How the metadata on an is store for display is different for each of the devices. Most are using some sort of database on the device. The device processes the books when they are first seen and update a database of some sort with the metadata. Kobos does this in a batch when you disconnect the device. Kindles do it in the background. I don't know about the others.

As you list that you have a Kobo Libra H2O, then it will process the book the first time it sees it and extract the metadata. If the book is replaced, and the device deems that the book has change (basically the file size has changed), the device will clear the metadata for the book and process it as a new book. When this happens, you lose the reading status, annotations and collections for the book. That is what happens if you manually put the book on the device. If you change a book and manually put it on the device in the same location and file name, the updated metadata and cover should be seen.

If you use calibre's send-to-device function, there is a lot more that can happen. The KoboTouch driver, can side step some of this. The default configuration for the driver is to send replacements to the device so that the device will not see it as a new book. This means you can fix things like spelling and styles or the cover in a book, and it will not affect the reading status or any annotations. This is an option in the driver and can be turned off. This is the default for historical reasons and because I believe it is the more desirable setting.

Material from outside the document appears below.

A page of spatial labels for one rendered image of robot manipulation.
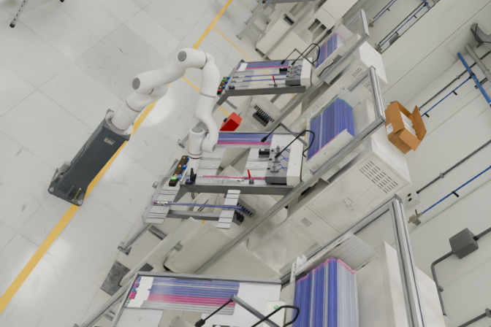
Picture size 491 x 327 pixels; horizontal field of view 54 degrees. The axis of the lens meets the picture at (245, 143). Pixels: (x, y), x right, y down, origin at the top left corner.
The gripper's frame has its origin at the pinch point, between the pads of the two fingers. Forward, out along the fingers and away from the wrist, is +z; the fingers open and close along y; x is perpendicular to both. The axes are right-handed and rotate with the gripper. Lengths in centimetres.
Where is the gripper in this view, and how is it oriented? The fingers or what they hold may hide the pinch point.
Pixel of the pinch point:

The driver can also directly directly update the metadata in the database on the device. This is how it sets the series information for the books (Kobo does not read the series info from the sideloaded books). It can also update all the other metadata the device displays to match any changes made in the calibre library. The series info update is on by default, but the rest is off by default (again, history of the driver). This can happen automatically when the device is connected.

If you use the KoboTouchExtended driver, it inherits the above function from the KoboTouch driver, but, it needs to be configured separately.

In short, if you use calibre and change the metadata in a book and then resend it to a Kobo device, the metadata you see on the device will be updated.

If you don't want the driver to update things automatically, my Kobo Utilities plugin can do it for selected books while the device is connected. And it has finer control over what it updates. And a lot of other functions.

As you mention the author sort, Kobo does not use this at all. It expects the author to be in the format "FN LN", and for multiple authors, "FN1 LN1, FN2 LN2". It works out the sorting from that. It works for most cases, but, it doesn't take into account names like "John von Trapp". That will sort as "Trapp, John von" (which might be right depending on nationality).